It's the playoffs.
Who cares that the Cowboys beat the hapless Washington Redskins 44-17 in the season finale? Who cares that the Lions won 34-17 against the Tampa Bay Buccaneers, proud holders of the No. 1 overall pick in the 2015 draft?
When the 11-5 Lions meet the 12-4 Cowboys on Sunday, they'll be doing something they haven't done much of in the regular season: play against a team with a winning record. The Lions have played five teams with a winning record this season and came up short with a 1-4 record in those games. The Cowboys faced six such opponents and have a 4-2 record to show for it.
There's been a lot of talk about how the Cowboys 5th-ranked scoring offense will meet the Lions 3rd-ranked scoring defense, which is all well and nice, but how much were those stats driven by games against inferior competition like the 4-12 Redskins or the 2-14 Buccaneers?
Here's a little table that shows points per game on offense and defense against winning teams and non-winning teams for both the Cowboys and Lions:
|Non-Winning Opponents||Winning Opponents|
|Points For||Points Against||Points For||Points Against|
The Cowboys have done much better against winning opponents (SEA, ARI, IND, HOU, 2 x PHI) this year. And even if their offensive output has declined by five points per game in those games, the defensive performance has remained largely stable.

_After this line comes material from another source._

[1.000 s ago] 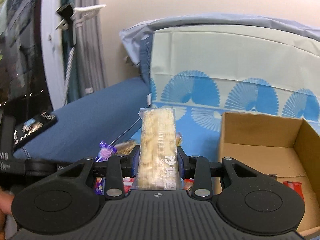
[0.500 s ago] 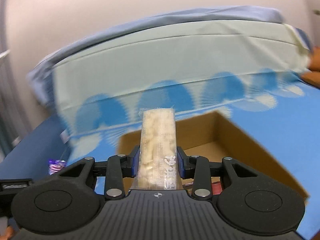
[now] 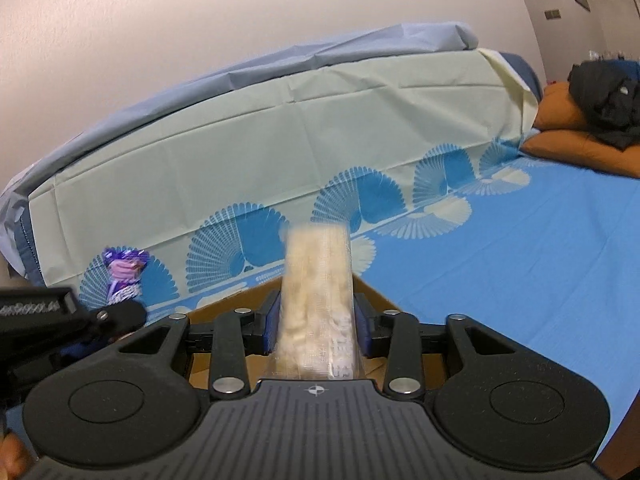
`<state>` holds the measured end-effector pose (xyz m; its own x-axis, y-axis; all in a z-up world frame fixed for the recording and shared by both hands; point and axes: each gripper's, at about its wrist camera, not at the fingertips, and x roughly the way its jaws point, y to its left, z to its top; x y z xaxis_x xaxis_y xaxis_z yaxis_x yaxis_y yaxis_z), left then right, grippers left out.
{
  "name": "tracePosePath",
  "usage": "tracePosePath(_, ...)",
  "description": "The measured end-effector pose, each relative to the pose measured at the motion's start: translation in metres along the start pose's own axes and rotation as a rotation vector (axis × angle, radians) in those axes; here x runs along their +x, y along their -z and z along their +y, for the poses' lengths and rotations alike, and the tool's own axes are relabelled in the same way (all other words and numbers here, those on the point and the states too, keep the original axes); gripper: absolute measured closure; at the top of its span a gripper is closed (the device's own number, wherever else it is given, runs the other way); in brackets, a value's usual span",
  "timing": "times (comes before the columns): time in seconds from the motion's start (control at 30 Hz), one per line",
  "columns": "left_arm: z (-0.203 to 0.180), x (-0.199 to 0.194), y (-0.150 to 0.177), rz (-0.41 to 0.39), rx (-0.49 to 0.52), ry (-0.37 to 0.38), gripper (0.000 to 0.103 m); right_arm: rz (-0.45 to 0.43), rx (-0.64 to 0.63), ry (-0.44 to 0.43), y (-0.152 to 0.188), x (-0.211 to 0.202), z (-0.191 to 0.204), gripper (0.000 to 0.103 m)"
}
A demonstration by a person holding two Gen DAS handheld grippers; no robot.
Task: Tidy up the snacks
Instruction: 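Carry both snacks over the cardboard box and open both tools to drop them, then return both tools to the remaining snacks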
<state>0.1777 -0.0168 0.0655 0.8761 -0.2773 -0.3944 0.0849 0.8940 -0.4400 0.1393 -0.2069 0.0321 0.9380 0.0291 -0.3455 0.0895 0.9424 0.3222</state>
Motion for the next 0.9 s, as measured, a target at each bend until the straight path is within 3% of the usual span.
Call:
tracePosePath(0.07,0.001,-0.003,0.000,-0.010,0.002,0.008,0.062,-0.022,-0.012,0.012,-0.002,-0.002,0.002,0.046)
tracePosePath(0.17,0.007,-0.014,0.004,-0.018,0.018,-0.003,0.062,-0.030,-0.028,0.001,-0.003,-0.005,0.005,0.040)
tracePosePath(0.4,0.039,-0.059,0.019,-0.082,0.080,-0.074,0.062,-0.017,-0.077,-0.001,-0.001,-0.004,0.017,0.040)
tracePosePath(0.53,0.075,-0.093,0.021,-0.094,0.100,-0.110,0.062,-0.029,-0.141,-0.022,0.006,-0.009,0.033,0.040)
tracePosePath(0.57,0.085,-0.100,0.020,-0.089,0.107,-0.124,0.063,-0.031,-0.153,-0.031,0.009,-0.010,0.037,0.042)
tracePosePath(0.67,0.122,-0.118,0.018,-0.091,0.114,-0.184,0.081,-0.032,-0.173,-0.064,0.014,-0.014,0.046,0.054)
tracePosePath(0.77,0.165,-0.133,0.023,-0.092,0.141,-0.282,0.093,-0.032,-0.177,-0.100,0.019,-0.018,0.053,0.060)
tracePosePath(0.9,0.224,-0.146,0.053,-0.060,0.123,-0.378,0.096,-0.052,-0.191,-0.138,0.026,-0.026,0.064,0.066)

The Lions drop by nine points per game on offense, and even their otherwise stout defense gives up four more points per game versus quality opponents (ARI, BUF, NE, 2x GB).
But points for and against only part of the picture. What's interesting is that if you add yards to the mix, you get a metric called Yards Per Point (YPP) which gives you a better feel for how easily both teams scored against quality opponents, and how hard they made it for those opponents to score.
YPP (Totals yards divided by points scored) measures how many yards an offense needs to gain to score a point. On the defensive side, YPP measures how many yards the defense gives up for each point scored. Ideally, the number on offense is as low as possible (your team scores with ease) while you want the defensive number to be as high as possible (your opponent has to work really hard to score points).
Looking just at the stats against winning teams, the Cowboys' offensive YPP is of 13.6, which is a pretty good value and would rank the Cowboys fifth in the league in the regular season ranking. Unfortunately, the Cowboys’ defensive number doesn't look quite as good. Their YPP of 13.8 means that quality opponents can score against the Cowboys with relative ease, and would rank them 27th in the defensive regular season ranking. Compare that to the league-leading Cardinals (19.7) or Chiefs (18.8) and you'll understand that there's a lot of room for improvement for the Cowboys defense.
For the Lions, the numbers look different against quality opponents. They have a very tough time scoring with a YPP on offense of 22.6 (which would rank last), but their YPP on defense is solid at 17.0 (9th).
Some in the stat community get all high and mighty when talk turns to YPP, and like to point out its inadequacies as a metric. Despite that, there are many different ways in which YPP can and is being used, and what we’re going to do today is look at one of the more common uses for YPP: a quick-and-dirty way to predict scores.
The way this can work is by taking the average yards per game allowed by a given team and dividing those by the opponent's YPP to arrive at a predicted score. You can do this using the cumulative season statistics; you can do it using the stats from just the last couple of games; just the home games; whatever tickles your fancy – there is no one single approved way to do this.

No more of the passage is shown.